Cast & Credits

Gerald Plecki: Jeff Daniels
Irwin Flickas: Dov Tiefenbach
Jolie Fitch: Jena Malone
Constantine Kiamos: Paul Sorvino
Luke Edwards: Darius Bettus

written and directed by John Stockwell.

Running time: 108 minutes.

Rated PG-13.

 

BY SCOTT VON DOVIAK
November 7, 2003

The inspirational teacher movie has been a tried-and-true staple since at least 1939, when Goodbye, Mr. Chips boosted Kleenex sales nationwide. Since then we've been treated to countless variations on the theme - including The Blackboard Jungle, Dead Poet's Society, and most recently Music of the Heart - none of which have veered too far from the prototype. Now HBO brings us Cheaters, a darkly comic twist on the genre that pulls the cliches of the inspirational teacher movie straight through the looking glass.

Based on true events, Cheaters centers on the 1994 Illinois state finals of the Academic Decathalon, a national high school knowledge bee consisting of subject tests, speeches, essays and interviews. Gerald Plecki, a teacher at run-down Steinmetz High, is reluctantly volunteered by the principal to coach the school's team, even though upscale rival Whitney Young has won nine years in a row and is a shoo-in to do so again. Though the Steinmetz teammates are bright and willing to put in the extra hours of study, they simply can't compete with the resources of the better funded Whitney Young squad. That is, until Steinmetz's Irwin Flickas (Dov Tiefenbach) shows up at the classroom with a stolen stack of the subject tests in hand.
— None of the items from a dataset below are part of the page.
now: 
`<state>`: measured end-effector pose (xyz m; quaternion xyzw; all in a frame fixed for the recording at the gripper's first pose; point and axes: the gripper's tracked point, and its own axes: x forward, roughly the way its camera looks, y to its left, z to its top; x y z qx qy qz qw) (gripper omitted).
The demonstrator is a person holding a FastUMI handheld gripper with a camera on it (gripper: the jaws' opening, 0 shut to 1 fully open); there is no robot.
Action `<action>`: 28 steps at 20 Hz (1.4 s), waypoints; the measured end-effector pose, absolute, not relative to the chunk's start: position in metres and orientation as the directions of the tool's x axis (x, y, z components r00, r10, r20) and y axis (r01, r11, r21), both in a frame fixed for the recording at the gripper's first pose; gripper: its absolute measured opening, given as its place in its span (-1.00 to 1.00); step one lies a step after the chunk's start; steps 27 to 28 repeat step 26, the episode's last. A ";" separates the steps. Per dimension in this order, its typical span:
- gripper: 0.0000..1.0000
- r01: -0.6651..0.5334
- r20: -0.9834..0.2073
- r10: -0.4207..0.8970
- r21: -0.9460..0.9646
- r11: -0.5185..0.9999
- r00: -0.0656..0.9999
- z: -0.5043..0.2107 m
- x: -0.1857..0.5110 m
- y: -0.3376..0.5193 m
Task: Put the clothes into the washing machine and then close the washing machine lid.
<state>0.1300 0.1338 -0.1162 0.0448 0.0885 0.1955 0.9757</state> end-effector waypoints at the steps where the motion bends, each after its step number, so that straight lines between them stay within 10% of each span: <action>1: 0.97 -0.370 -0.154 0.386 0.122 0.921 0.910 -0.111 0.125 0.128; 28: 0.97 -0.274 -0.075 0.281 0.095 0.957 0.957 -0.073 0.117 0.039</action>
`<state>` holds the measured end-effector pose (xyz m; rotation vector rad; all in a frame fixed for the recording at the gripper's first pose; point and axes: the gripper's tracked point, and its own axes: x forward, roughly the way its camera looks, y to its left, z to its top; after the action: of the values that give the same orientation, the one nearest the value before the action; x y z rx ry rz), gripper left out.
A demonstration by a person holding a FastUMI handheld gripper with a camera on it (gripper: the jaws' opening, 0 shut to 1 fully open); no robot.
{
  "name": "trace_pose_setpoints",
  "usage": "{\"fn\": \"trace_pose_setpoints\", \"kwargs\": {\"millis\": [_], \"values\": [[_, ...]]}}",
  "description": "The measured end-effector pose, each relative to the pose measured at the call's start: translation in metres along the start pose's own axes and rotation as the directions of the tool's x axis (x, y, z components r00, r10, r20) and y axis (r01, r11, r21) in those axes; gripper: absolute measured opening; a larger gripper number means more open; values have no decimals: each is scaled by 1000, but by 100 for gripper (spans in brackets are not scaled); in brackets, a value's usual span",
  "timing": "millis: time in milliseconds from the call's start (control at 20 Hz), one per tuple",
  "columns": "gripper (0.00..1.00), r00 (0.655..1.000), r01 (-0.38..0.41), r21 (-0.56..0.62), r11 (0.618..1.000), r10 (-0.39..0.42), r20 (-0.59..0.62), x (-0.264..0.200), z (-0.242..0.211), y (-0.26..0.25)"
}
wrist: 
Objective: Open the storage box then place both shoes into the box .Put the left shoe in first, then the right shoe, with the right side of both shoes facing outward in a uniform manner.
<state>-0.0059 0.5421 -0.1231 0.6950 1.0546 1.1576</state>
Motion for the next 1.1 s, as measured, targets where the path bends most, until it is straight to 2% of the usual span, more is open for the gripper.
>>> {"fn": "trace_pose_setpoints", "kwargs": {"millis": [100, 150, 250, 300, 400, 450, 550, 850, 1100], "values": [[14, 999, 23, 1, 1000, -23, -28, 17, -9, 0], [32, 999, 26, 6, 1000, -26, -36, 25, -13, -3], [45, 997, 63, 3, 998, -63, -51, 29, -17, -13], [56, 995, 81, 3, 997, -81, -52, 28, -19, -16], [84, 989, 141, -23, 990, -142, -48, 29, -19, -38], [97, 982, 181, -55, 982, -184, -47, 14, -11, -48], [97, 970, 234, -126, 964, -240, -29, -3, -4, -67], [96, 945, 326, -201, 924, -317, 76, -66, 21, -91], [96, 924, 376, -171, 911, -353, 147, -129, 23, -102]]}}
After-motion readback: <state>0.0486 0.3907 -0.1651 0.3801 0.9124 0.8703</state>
It is at this point that Cheaters shows what a smart - some would say cynical - little movie it really is. Does Plecki tear up the test booklets and suspend Flickas from the team? No. Do the students agonize over whether or not to do the right thing? Hell, no. Glory is suddenly right at their finger-tips if they're willing to accept just a little ethical slippage.

Fortunately, Jolie is there to put everything in perspective. The kids at Whitney Brown, you see, have all the opportunities. And how do kids get into Whitney Brown? Their parents lie about where they live, they grease the wheels of the school system, basically they cheat. The Steinmetz kids wouldn't be cheating if they look at the answers, they'd just be correcting a flawed system.
They are simply leveling the playing field of an unfair class system. As team leader Jolie Fitch (Jena Malone) puts it, "this is the ultimate affirmative action."

So Dr. Plecki lets the students decide.  

Aside from one foreign exchange student who has a brief crisis of conscience, they don't even think twice. Of course they're going to cheat. And thus a dazzling roundelay of hypocrisy and rationalization is put into motion.

After their upset victory, suspicion immediately falls on the Steinmetz team, which reacts not with guilt but with outrage. From the team's point of view, And so the deception continues. Inspired by a scene in Stand and Deliver, in which barrio math teacher Jaime Escalante lashes out at accusations of cheating on the part of his underprivileged students, the Steinmetz team seizes on a strategy of self-righteous indignation. Even after their wall of secrecy crumbles and the truth emerges, they still insist they have done nothing wrong - or at least no more wrong than anyone else has done. Those in a position of wealth and privilege cheat all the time, they argue. It's just that the system is set up to prevent them from being caught. They have a point, of course, but unfortunately it's a point the prevailing power structure is never going to acknowledge.

This fact is not lost on the teacher/ringleader Plecki, played by Jeff Daniels in a refreshing break from the seemingly endless string of doofuses he has portrayed in recent years. Daniels does a superb job at conveying the warring impulses that drive Plecki, a decent man who has been worn down by a sense of futility over the injustice of a system he can't control. Standouts among the young actors who make up the Steinmetz team include the convincingly weasely Tiefenbach and the seemingly wise beyond her years Malone, who defies all the usual "smartest girl in school" conventions.

Writer/director John Stockwell displays a firm grasp of filmmaking technique, with a particular knack for propelling the story forward through montage. He does occasionally overstep - playing the Rocky theme as ironic counterpoint when the Steinmetz team collects their trophies should have seemed like a good idea for about three seconds and then discarded immediately - but he brings much more audio-visual verve to Cheaters than is seen in the typical direct-to-cable production.

Without giving away too much about the ending, rest assured that the old "cheat, cheat, never beat" platitudes do not exactly prevail. This is no Afterschool Special, and it would seem pretty safe to say that the wry ironies of Cheaters won't be finding a place on the shelves of P.S. 101 anytime soon.